The Victorian Greens on Wednesday apologised to the trans and gender diverse community over comments made by an out gay Melbourne City Councillor.
Trigger Warning: This story discusses comments, which might be distressing to some readers. For 24 hour crisis support and suicide prevention call Lifeline on 13 11 14. For Australia-wide LGBTQI peer support call QLife on 1800 184 527 or webchat.
Trans rights advocates had criticised comments made by Greens councillor Rohan Leppert in a private Facebook group as well as on social media, that seemed to question transgender identities and access to gender affirming healthcare.
“In light of recent commentary by Cr Rohan Leppert, the Victorian Greens reject any suggestion that trans rights should be up for debate,” the party said in a statement.
‘We Apologise For The Hurt’
The Greens said that the party had a proud track record of standing up for trans rights. “Trans rights do not conflict in any way with women’s rights to feel safe. Trans women are women, and trans women are particularly vulnerable to gendered violence.”
“Our primary concern at this time is for the wellbeing of the trans and gender diverse community. We apologise for the hurt caused in the last week,” the statement said. The party reiterated that “debating the validity of trans people through the media is exceptionally harmful.”
“The Victorian Greens reject any views that erase or deny a person’s gender identity, and recognise that those views can and do cause deep harm to trans and gender diverse people. Trans rights are non-negotiable.”
The Victorian Greens assured its members who had written an open letter that it will take action on the concerns raised. The open letter had said that the party was “becoming associated with a reputation that persons who hold trans-exclusionary beliefs find it easy to gain power and influence within the progressive movement”.
Furore Over Social Media Comments
While I didn't initiate the discussion, I know enough about this issue to know that debating sex and gender can cause distress for many. That trans and gender diverse people are impacted by the debate more than people, like me, who do not claim to have a gender identity.
— Rohan Leppert (@RohanLeppert) March 28, 2022
The furore was over comments made by the councillor in a closed Facebook group as well as posts that he had liked on social media.
In the post, Councillor Leppert said that he approached gender clinics with “skepticism” and cited the example of “a friend who felt they managed to escape a transition pathway they had commenced”.
The councillor wrote that “many others in my age bracket who experienced gender dysphoria when puberty hit before they were discovering they were lesbians much later, who all genuinely worry that girls in a similar situation today are being told that they’re trans”.
Cr Leppert claimed that “women are identifying out of lesbianism in significant numbers, while trans women are identifying in,” adding that “I don’t think women who raise concerns about those consequences are hateful.”

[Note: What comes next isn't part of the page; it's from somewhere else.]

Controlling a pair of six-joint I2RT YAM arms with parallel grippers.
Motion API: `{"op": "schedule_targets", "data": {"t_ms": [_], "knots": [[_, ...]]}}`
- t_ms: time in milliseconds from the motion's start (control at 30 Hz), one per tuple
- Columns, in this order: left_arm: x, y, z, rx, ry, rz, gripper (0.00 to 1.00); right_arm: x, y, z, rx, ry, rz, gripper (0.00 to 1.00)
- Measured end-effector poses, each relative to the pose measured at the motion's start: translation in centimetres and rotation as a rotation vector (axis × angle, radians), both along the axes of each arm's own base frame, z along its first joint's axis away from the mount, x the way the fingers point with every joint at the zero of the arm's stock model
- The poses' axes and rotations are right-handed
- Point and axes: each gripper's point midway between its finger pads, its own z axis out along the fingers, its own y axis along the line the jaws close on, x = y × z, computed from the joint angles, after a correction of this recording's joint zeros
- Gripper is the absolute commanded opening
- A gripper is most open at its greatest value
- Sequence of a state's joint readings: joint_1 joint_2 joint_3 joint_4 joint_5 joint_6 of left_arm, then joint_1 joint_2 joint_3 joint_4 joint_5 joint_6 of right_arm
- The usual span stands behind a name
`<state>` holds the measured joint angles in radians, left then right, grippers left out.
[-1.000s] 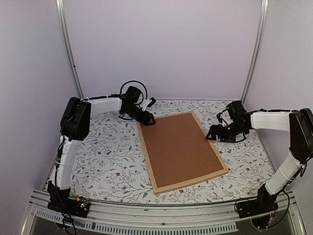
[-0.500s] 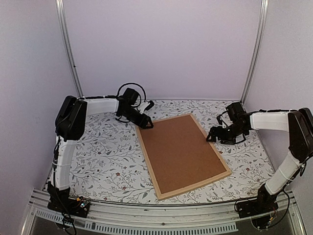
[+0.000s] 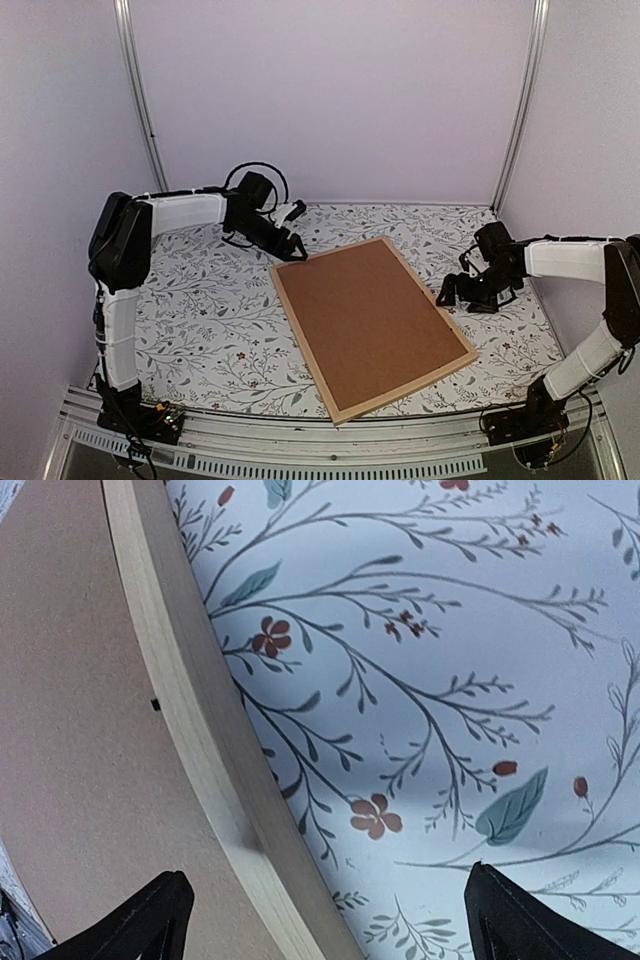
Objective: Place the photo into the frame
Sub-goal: Rotate the photo frame at the center of the board.
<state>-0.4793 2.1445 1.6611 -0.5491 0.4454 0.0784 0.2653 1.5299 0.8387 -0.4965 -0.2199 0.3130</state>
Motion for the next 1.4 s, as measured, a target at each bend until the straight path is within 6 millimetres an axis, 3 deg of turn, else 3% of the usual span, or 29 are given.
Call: {"op": "schedule_targets", "data": {"t_ms": [367,667,900,1200,1400], "knots": [[4.8,0.3,2.4,0.003,-0.143,0.135,0.84,-4.9,-0.8,0.5,0.089,0.044,-0.111,0.99],[5.7,-0.3,0.6,-0.019,-0.126,0.166,0.84,-8.8,-0.3,1.1,0.134,0.062,-0.218,0.98],[5.8,-1.0,0.2,-0.036,-0.12,0.166,0.84,-11.5,-0.5,-0.2,0.087,0.126,-0.269,0.98],[6.7,-1.9,-1.3,-0.035,-0.114,0.163,0.84,-13.6,0.5,-1.5,0.084,0.177,-0.261,0.98],[6.5,-2.3,-2.4,-0.029,-0.098,0.152,0.83,-12.9,1.9,-1.4,0.111,0.17,-0.252,0.98]]}}
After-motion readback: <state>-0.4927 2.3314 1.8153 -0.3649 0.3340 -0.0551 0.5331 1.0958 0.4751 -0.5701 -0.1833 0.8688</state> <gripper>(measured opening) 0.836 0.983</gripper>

The councillor also took issue with the Victorian governments ban on so-called conversion therapy that also includes trans persons being subjected to conversion practices.
“The law in Victoria may have been constructed in a way that will result in an excessive diagnosis of gender dysphoria and prescription of puberty blockers, HRT and surgery, increasing the phenomenon of detransitioning in the future.”
In a subsequent post on Twitter, Cr Leppert said that it was “absurd” to accuse him of bigotry or that he “supported conversion therapy or oppression”.
‘Cannot Apologise For My Thoughts And Beliefs’
I don't believe that sex and gender is a special category of policy not allowed to be discussed. Gender affects all of us. Where there are perceived or real conflicts between sex-based and gender-based rights, it is the job of parties seeking legislative power to understand them.
— Rohan Leppert (@RohanLeppert) March 28, 2022
The councillor pointed to his record since getting elected to the Melbourne council for the first time in 2012 and his support for LGBTQI programs and policies.
He then turned to the Victorian laws. “The law in Victoria as it relates to sex and gender is changing regularly. I will continue to follow those changes, discuss new policies and bills within my party, as all party members should do, and vote to advance our policies when the opportunities arise.”
Cr Leppert said he “cannot apologise for my thoughts, my beliefs, and for engaging in debate within my party.”
“I don’t believe that sex and gender is a special category of policy not allowed to be discussed. Gender affects all of us. Where there are perceived or real conflicts between sex-based and gender-based rights, it is the job of parties seeking legislative power to understand them.”
The councillor emphasised that how debates were conducted were important and added that “the dignity, lived experience and identities of all people impacted by the debate are paramount.”
If you feel distressed reading the story, you can reach out to support services.
For 24 hour crisis support and suicide prevention call Lifeline on 13 11 14
For Australia-wide LGBTQI peer support call QLife on 1800 184 527 or webchat.